Jed Babbin: Iran Will Never Voluntarily Abandon Nuclear Ambitions, Regime Change Requires Force and Trump’s Pause Raises Concerns About Deal Quality

President Trump announced Tuesday that he was delaying a major planned military strike against Iran at the request of Saudi Arabia, Qatar, the UAE, and other Gulf State allies, who told him they believed serious negotiations were close to producing a deal and asked for two or three days to allow those discussions to develop. Trump said he was ready to go the following morning with something very big, that he had informed Israel and other regional partners of the decision to pause, and that while previous near-deal moments had fallen apart, this one felt different. He also said that whatever outcome emerges, the media and Democrats will claim America lost the war regardless.

Jed Babbin, former United States Deputy Undersecretary of Defense and contributor to the Washington Times and the American Spectator, joined Dan Proft on Chicago’s Morning Answer to assess whether Trump is right to grant the Gulf States this additional window and what the pause might signal about the administration’s objectives.

Babbin said the fundamental problem with the entire negotiating track, regardless of how many times it is paused and resumed, is that the Iranian regime is never going to voluntarily surrender its nuclear weapons ambitions. That assessment is not about the specific terms being discussed or the quality of any particular proposal. It is about the nature of the regime itself. Any agreement reached will be violated. The only way to permanently eliminate the Iranian nuclear threat is to forcibly disarm a regime that will not disarm itself, which ultimately means either a covert program to overthrow the government or a ground invasion, neither of which is currently on the table. Given that reality, he said, the question of whether to grant Gulf States a few extra days is somewhat academic, since the underlying strategic problem will remain regardless of whether strikes occur this week or next week.

He agreed with Proft’s observation that Trump’s Truth Social post about Democrats and media declaring America the loser no matter what, timed precisely to the announcement of the pause, raises reasonable concerns about what kind of deal the administration might accept. Proft said his instinct is that Trump is looking for a way out and is aware that whatever he gets will be criticized, and is trying to pre-ordain victory before the deal becomes public. Babbin said Trump clearly does want a way out and cannot find one that achieves the stated objectives. He said the war powers resolution pressure building in Congress, with what he called RINOs and others prepared to vote against continuing hostilities, adds to that pressure. But he said he sees no genuine pathway to an acceptable resolution through negotiation, and that eventually the administration will have to decide whether it is willing to pay the cost of actually disarming Iran rather than paper over the problem with an agreement the regime has no intention of honoring.

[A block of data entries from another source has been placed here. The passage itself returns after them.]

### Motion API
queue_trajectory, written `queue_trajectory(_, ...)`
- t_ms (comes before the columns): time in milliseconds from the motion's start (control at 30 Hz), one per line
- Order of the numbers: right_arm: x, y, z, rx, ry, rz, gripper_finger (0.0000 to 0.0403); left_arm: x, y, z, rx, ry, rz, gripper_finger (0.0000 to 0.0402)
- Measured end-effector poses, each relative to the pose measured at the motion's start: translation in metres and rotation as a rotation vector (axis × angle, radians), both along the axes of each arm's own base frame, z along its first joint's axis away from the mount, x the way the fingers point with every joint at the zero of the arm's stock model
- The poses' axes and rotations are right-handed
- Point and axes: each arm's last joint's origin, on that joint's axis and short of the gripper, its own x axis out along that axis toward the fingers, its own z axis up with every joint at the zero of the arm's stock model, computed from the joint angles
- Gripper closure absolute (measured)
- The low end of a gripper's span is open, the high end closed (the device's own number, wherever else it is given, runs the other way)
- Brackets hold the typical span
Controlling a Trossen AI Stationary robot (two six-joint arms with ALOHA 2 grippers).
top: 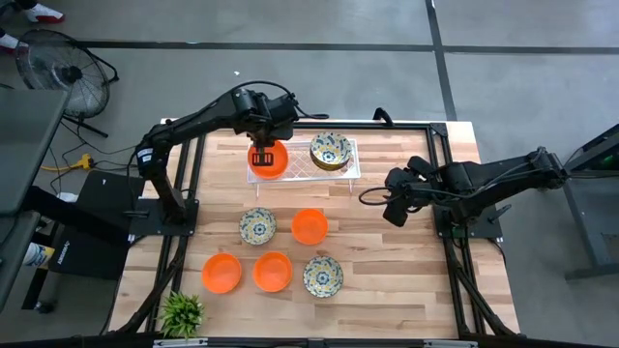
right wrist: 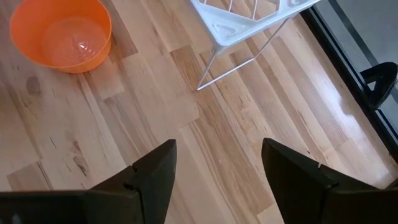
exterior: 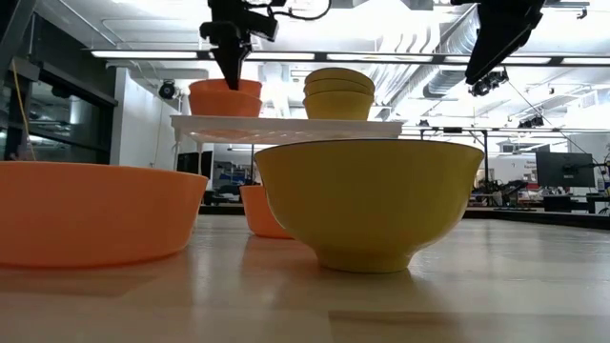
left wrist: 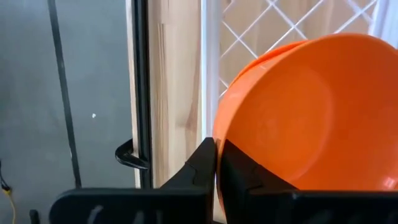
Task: Pick & Place Mini bowls
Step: Stack the orange bowl on the other orange bowl on the shelf
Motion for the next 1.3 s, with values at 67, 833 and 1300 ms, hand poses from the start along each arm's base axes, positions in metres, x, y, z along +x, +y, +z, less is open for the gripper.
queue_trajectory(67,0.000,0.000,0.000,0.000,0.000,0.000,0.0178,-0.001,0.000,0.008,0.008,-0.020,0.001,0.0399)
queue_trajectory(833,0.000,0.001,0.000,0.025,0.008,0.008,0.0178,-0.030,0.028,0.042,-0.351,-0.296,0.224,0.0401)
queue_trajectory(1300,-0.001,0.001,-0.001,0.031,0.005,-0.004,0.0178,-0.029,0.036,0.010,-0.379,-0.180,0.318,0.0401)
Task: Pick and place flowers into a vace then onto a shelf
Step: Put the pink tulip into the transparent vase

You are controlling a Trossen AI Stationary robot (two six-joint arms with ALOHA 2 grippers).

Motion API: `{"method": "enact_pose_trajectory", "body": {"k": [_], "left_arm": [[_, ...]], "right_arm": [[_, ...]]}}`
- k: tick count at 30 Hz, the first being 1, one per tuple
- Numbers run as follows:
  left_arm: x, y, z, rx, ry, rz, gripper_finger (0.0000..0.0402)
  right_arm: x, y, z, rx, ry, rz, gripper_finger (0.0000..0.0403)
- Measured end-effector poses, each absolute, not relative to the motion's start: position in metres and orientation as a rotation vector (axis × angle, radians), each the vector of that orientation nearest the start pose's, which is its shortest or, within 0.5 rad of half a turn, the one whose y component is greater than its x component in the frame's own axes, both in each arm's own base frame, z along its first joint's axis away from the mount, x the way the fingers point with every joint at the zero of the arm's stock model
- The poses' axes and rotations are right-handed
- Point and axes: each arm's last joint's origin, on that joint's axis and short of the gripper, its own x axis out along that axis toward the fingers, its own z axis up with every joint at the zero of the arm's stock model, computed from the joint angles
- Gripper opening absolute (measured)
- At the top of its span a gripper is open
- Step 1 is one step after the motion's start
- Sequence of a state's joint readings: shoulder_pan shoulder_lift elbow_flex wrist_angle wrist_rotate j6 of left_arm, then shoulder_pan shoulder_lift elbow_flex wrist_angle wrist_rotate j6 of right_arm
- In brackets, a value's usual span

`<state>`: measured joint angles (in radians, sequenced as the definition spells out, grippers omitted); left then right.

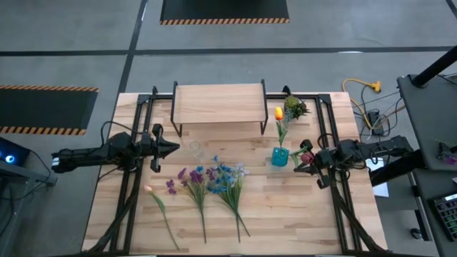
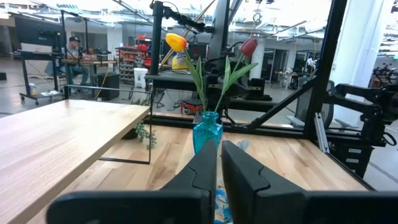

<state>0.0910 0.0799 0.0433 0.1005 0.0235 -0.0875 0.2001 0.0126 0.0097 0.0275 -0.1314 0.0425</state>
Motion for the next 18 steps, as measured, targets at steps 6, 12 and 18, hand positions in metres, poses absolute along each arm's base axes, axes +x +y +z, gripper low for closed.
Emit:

He said he wrote at the outset of Trump’s second term that the president should have signed a secret presidential directive ordering the CIA to pursue regime change in Iran, and that he does not believe that happened and doubts the CIA has the current capability to execute it even if ordered. He said the gumption required to pursue that option directly has not been demonstrated.

On the Beijing summit post-mortem, Babbin pushed back sharply on analyst George Friedman’s argument that Xi Jinping’s language about peaceful coexistence and steering the China-US relationship forward reflects a genuine evolution away from Maoist revolutionary ideology and toward something closer to corporate statism. Babbin called that analysis full of baloney. He said China remains a revolutionary state, that Xi’s statements are diplomatic performance rather than ideological transformation, and that the clearest signal of Chinese intentions is their continued drive toward Taiwan and their response to Trump’s pause on Taiwan arms sales. He called the arms sales pause a significant win for Xi and said it reverses a commitment Ronald Reagan made in 1982 that the United States would never consult with China before making decisions about arm sales to Taiwan, a promise that had stood for forty-four years.

He said Trump’s imprecise language during and after the summit, which seemed at moments to suggest a world of two superpowers in peaceful coexistence rather than the language of American primacy, was also concerning if taken as reflective of actual strategic thinking rather than off-script improvisation. He said the basic problem with China is not solvable through summitry and nice words, and that the most sobering assessment he can offer about the Taiwan contingency is that if the United States and China go to war over Taiwan, the conflict will be brief, intense, and one the United States is likely to lose, an outcome he called catastrophic for America and for the broader world order.